”Are You Now or Have You Ever Been” is the name of Eric Bentley`s play about the thought trials conducted by the House Un-American Activities Committee during the 1950s. It`s also the much-feared question that the committee demanded of scores of witnesses whom it suspected of Communist connections.
In Big Game Theater`s production of Bentley`s docudrama, the ugly question comes to life with a vengeance. If committee witnesses (such as Jose Ferrer and Jerome Robbins) incriminated friends who had once joined a leftist organization, they could escape jail and unemployment. If they pleaded the Fifth Amendment, they were jailed for contempt of Congress.
Rarely did a witness get to turn the tables on the committee`s inquisition. Jeff Still plays one who did. In 1953 Lionel Stander, a gravel-voiced character actor, outshouted his interrogators and accused them of being subversives-of the Bill of Rights. Jeff Still plays Stander (below, left) like a one-man hurricane (”I am not a dupe, or a dope, or a moe, or a schmoe, and I`m not ashamed of anything”)-and for one brief moment the committee loses.
Still says: ”I watched Stander`s films like `Mr. Deeds Goes to Town` and `The Kid from Brooklyn.` I tried to get the essence of his voice and movements without trying to nail down an impersonation. The rest was my chance to show what he felt.
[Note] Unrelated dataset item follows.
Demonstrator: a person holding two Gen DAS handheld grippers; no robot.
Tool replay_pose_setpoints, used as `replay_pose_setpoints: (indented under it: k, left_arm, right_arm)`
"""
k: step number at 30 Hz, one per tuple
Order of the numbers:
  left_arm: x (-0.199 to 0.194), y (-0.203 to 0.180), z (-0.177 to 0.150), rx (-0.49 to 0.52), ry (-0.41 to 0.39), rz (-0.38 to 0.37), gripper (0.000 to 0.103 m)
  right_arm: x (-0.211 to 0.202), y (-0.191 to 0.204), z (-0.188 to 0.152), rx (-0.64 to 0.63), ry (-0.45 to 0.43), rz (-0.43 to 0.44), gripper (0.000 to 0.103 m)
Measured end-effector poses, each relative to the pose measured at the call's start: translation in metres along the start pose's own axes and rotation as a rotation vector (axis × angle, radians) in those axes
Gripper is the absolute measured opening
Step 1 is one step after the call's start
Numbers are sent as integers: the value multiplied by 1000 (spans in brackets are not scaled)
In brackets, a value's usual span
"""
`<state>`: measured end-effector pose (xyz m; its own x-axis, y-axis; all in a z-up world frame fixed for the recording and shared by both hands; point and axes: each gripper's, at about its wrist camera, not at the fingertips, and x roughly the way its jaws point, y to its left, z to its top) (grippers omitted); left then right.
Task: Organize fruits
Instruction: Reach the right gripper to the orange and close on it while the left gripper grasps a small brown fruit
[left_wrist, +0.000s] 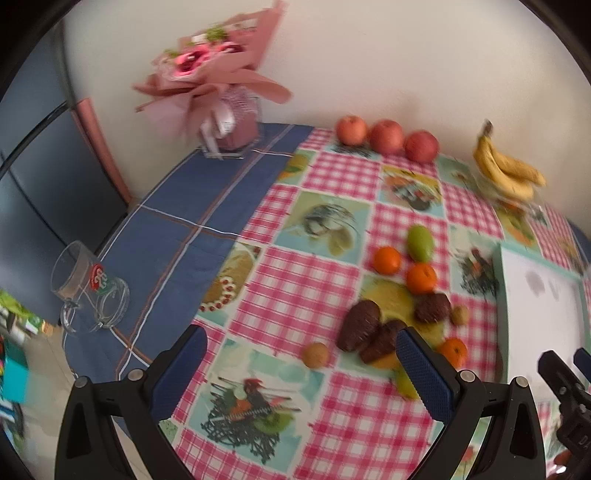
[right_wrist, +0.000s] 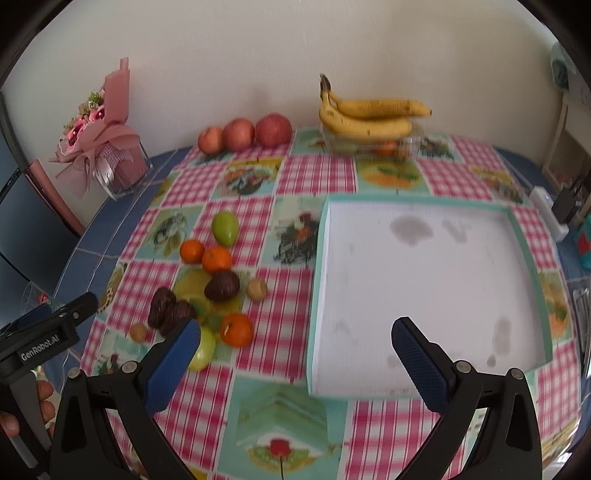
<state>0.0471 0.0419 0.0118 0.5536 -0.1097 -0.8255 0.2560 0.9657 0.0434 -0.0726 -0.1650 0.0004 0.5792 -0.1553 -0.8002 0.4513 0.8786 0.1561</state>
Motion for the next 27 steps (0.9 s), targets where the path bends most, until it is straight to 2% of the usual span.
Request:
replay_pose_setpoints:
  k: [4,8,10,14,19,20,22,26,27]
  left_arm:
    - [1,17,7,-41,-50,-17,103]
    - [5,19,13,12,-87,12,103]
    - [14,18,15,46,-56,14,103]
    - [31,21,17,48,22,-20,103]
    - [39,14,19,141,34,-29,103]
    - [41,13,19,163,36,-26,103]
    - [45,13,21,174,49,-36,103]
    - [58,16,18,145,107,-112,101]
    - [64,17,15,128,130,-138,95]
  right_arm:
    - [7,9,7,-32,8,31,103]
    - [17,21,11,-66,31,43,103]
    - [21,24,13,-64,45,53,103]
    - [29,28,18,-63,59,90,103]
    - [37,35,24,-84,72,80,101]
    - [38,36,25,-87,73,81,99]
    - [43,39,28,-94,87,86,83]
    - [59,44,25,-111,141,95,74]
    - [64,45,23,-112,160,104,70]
”Stander knew he was in a no-win situation. He had already been blacklisted and knew he had nothing to lose. So he accused the committee of depending on mentally ill witnesses like Stander`s unhinged accuser, actor Martin Berkeley. Interestingly, in the movies Stander always played supportive roles. But in front of the committee he was center stage-this was his moment. He went in and tried to keep them off balance so he could tell the truth-that they were trying to impose censorship on the American theater. That really rings true to me in 1990.”